*WORK INSTRUCTION:*
Pull every line that includes the word "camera" from the data.

[DATASET EXCERPT Boundary: Start]

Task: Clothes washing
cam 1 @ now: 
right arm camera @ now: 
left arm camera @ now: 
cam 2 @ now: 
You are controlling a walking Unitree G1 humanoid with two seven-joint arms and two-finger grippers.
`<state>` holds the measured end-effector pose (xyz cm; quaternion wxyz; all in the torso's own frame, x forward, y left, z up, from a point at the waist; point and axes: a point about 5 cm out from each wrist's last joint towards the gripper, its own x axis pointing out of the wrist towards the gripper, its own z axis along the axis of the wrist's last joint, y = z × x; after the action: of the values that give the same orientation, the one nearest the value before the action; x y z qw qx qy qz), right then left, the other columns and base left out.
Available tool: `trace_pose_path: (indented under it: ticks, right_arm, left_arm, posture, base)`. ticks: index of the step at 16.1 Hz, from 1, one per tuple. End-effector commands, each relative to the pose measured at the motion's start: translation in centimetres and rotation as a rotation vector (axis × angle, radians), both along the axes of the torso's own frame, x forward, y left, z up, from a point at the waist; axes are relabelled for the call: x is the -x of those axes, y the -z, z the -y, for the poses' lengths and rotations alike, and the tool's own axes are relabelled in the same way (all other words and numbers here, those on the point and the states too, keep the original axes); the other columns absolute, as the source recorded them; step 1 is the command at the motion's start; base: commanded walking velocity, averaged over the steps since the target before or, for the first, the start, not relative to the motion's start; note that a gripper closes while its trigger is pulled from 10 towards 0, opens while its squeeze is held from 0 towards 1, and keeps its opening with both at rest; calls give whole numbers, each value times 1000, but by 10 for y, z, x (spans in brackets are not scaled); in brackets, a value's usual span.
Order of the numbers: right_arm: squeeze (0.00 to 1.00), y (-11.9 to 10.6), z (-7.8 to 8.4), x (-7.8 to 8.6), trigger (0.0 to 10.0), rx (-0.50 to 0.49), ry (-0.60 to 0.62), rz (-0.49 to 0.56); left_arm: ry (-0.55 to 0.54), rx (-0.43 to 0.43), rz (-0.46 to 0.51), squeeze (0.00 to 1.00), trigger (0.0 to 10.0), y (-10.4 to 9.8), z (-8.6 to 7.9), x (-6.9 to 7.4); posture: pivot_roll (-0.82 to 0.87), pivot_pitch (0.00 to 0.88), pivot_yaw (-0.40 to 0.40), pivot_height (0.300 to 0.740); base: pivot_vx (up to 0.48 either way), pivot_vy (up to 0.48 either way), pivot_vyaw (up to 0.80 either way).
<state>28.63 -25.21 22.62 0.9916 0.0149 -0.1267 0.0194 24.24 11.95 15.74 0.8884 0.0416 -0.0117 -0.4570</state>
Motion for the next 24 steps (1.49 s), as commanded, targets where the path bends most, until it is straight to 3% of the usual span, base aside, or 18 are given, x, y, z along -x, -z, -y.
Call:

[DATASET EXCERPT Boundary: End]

*ANSWER TO THIS TASK:*
right arm camera @ now: 
left arm camera @ now: 

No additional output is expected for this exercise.